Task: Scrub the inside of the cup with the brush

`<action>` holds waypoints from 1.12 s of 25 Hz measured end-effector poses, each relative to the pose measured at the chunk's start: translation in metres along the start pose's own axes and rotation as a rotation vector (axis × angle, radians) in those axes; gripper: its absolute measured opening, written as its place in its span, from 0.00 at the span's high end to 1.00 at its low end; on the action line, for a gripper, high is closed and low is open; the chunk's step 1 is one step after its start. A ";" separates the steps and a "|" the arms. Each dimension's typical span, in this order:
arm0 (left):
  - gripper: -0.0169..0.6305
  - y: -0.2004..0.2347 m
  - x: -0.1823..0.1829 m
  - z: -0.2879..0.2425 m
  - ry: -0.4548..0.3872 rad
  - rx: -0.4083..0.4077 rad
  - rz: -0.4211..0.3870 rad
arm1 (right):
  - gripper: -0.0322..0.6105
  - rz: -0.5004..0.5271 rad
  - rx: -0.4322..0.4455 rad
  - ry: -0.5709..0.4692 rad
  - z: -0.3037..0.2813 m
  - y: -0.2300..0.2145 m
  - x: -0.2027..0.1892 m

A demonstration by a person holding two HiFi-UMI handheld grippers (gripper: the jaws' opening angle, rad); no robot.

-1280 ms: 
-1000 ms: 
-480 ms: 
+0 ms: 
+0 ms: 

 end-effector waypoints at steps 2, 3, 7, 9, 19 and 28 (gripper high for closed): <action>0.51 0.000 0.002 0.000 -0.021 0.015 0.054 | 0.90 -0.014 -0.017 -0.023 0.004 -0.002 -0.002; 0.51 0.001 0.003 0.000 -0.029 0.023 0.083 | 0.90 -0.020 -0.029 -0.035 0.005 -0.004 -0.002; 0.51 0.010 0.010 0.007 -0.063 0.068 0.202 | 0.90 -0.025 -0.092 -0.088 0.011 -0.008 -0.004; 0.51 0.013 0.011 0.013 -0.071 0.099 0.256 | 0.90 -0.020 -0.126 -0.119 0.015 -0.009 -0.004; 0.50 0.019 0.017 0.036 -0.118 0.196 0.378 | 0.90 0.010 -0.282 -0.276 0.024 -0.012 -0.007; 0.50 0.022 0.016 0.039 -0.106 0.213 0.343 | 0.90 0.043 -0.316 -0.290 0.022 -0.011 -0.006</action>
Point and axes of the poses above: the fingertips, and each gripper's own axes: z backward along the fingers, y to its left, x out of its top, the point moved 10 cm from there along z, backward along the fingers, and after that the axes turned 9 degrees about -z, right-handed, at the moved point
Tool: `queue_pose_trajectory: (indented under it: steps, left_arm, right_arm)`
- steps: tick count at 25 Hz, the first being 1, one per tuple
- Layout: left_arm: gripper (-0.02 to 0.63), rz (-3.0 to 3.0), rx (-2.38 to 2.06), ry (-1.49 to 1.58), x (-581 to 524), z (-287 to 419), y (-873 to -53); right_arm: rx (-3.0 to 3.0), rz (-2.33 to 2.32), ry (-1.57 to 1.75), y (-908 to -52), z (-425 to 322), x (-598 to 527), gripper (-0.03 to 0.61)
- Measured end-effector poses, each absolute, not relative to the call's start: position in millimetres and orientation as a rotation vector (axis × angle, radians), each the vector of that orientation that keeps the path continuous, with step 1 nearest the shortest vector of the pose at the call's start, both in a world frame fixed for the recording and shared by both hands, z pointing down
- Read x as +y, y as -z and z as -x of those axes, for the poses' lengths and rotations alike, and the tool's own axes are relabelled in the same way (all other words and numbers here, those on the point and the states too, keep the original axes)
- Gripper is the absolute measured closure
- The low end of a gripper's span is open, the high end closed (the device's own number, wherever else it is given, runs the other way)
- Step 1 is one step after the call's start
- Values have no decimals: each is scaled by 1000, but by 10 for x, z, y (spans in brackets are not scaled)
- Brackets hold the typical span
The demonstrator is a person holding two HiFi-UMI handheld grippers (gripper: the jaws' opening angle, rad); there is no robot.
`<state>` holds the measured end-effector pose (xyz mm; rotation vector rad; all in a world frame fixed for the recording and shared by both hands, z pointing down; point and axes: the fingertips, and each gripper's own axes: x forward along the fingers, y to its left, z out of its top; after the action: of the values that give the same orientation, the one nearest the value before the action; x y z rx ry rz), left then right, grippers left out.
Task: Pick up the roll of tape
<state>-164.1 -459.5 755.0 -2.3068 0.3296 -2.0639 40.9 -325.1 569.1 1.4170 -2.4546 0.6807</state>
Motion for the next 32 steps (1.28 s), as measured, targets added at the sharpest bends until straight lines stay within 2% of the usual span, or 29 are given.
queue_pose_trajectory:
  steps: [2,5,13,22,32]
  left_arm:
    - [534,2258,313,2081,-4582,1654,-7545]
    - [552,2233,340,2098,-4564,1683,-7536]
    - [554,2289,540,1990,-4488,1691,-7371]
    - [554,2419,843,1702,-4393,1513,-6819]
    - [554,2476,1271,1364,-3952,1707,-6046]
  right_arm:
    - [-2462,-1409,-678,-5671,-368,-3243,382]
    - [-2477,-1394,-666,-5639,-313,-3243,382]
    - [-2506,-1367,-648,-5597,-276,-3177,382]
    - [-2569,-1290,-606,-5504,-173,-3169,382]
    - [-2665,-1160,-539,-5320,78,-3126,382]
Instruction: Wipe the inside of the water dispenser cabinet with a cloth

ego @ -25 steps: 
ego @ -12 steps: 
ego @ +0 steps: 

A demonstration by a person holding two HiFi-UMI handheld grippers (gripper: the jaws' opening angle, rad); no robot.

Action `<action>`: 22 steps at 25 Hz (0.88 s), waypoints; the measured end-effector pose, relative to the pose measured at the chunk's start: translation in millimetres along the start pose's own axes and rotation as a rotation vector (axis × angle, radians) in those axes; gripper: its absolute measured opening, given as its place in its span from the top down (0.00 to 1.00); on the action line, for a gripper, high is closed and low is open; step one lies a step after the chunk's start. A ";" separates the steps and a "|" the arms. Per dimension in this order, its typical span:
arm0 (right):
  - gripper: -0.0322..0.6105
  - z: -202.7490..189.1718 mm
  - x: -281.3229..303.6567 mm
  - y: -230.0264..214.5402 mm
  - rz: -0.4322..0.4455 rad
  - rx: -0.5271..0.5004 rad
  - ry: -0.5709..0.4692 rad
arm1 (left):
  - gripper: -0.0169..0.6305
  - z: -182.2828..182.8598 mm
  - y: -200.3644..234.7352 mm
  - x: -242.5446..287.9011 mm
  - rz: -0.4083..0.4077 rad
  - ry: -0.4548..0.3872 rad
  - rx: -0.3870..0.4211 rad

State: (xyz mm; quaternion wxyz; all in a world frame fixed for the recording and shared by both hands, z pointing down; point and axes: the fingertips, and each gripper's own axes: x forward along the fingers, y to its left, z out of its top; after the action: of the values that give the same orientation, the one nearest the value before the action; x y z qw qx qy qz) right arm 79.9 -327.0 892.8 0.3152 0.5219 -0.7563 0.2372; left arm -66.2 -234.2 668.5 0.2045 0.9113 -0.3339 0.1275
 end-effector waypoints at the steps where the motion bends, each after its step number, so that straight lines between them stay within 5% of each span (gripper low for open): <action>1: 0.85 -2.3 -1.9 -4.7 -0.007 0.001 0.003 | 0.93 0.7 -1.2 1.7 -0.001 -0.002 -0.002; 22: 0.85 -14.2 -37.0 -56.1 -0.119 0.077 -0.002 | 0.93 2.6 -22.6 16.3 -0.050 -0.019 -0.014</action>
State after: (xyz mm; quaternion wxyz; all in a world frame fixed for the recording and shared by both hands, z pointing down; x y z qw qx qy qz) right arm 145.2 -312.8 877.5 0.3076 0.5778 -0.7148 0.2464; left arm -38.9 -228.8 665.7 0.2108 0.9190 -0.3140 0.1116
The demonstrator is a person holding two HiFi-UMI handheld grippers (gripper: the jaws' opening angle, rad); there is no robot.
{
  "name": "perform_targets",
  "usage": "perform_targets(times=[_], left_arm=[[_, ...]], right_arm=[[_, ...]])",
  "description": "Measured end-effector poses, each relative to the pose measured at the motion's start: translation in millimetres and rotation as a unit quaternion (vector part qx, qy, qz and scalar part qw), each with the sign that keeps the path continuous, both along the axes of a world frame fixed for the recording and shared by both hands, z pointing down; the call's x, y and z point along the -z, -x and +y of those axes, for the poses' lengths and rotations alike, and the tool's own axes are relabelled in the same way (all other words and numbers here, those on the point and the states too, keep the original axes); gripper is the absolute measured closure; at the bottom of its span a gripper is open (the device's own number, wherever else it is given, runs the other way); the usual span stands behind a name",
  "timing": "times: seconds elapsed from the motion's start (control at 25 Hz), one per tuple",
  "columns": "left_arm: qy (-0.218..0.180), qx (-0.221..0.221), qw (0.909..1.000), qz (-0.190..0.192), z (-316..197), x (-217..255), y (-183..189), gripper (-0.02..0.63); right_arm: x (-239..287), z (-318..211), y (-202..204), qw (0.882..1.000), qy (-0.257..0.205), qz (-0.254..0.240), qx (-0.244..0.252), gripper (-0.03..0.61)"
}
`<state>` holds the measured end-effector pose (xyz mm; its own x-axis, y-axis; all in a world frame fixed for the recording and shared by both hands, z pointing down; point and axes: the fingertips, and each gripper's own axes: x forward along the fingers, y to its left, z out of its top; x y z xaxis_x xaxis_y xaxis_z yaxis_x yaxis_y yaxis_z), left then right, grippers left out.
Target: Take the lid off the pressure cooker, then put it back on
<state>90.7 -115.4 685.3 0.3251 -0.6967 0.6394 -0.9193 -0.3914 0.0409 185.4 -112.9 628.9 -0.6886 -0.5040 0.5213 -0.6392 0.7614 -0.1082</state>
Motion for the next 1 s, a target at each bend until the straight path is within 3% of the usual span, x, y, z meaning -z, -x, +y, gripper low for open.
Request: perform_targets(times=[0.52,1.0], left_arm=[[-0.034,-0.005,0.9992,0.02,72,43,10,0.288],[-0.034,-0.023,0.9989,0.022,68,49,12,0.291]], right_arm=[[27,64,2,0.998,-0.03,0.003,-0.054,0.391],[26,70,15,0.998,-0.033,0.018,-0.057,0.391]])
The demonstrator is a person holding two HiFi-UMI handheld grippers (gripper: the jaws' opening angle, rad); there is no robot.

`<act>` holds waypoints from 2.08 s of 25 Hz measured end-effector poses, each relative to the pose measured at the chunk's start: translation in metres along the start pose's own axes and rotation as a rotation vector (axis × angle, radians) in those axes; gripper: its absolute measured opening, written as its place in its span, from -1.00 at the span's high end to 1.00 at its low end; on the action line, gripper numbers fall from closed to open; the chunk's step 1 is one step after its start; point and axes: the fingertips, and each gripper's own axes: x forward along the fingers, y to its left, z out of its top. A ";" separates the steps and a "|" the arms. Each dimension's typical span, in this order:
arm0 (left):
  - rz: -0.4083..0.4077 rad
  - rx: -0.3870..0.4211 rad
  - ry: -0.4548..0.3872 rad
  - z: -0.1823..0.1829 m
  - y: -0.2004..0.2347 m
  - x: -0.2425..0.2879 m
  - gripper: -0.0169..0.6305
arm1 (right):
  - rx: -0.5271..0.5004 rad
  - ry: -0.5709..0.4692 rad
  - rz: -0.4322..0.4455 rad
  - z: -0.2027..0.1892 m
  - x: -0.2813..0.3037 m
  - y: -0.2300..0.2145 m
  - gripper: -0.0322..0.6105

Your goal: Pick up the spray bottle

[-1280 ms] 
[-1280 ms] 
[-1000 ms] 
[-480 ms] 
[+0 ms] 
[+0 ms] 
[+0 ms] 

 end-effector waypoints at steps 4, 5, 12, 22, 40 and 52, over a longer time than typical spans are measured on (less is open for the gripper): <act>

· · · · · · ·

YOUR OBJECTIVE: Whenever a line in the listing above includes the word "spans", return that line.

RESPONSE TO THIS TASK:
- Values have no decimals: each is scaled by 1000, but by 10 for x, z, y (spans in brackets are not scaled)
 end-effector waypoints at steps 4, 5, 12, 22, 40 and 52, over a longer time than typical spans are measured on (less is open for the gripper): <act>

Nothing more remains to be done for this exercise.